Quelle: Cornelia Müller

Eckernförde.  „Es ist Aufgabe des Kreises, die medizinische Versorgung in der Fläche in beiden Häusern der Imland Klinik sicherzustellen. Dazu gehört selbstverständlich eine Geburtsstation und eine umfängliche Versorgung für Kinder“, so der CDU-Ortsvorsitzende Hendrik Söhler von Bargen.

Die Gremien des Kreises Rendsburg-Eckernförde und die Geschäftsführung der Imland Klinik seien mehrfach aufgefordert worden, zuletzt durch die Ratsversammlung im Eckernförde im Dezember, ein tragfähiges  Konzept für den langfristigen Fortbestand zu entwickeln. Das schließt die Versorgung von Kindern mit ein.

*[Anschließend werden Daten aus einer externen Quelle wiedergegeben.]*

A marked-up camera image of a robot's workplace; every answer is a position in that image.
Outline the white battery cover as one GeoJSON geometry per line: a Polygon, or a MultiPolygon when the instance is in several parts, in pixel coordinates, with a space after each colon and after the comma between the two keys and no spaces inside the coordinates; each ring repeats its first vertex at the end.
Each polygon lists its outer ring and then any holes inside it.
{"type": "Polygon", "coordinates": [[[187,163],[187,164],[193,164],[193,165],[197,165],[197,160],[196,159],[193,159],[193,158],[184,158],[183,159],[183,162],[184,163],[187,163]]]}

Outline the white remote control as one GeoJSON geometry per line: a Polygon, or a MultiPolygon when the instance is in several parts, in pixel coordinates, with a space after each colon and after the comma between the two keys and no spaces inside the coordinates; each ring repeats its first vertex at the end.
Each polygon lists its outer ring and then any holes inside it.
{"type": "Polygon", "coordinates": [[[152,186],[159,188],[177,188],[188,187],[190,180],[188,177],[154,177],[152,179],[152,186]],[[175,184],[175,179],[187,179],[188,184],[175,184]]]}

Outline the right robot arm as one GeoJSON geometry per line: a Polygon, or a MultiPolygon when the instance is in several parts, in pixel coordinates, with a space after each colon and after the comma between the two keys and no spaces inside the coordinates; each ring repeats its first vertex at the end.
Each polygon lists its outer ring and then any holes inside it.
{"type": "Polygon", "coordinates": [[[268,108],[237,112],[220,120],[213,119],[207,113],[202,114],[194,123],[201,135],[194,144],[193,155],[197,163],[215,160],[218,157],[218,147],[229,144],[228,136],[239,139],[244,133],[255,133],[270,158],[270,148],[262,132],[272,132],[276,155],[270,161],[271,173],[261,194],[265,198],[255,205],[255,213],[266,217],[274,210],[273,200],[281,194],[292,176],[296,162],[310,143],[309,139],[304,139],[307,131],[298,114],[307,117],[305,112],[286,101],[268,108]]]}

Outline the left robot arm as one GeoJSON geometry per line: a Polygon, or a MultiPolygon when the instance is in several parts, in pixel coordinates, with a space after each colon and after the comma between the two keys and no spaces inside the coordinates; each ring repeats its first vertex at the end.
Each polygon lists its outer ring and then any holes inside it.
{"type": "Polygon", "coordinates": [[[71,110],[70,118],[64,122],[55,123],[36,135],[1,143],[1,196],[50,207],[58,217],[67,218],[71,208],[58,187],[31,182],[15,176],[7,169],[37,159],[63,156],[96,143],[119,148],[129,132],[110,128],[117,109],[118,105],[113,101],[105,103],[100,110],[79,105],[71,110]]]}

Oliver Fink, Sprecher der FDP Eckernförde-Schlei-Ostsee, monierte in einer Stellungnahme am Sonntag im  Vorwege der Sitzung, dass man mit „dem Antrag, der am Montag aller Voraussicht nach beschlossen, in keiner Weise zufrieden“ sein könne. Denn der den Kreistagsabgeordneten zur Beschlussfassung vorliegende Antrag zeige vier mögliche Lösungen auf, von denen drei unrealistisch seien.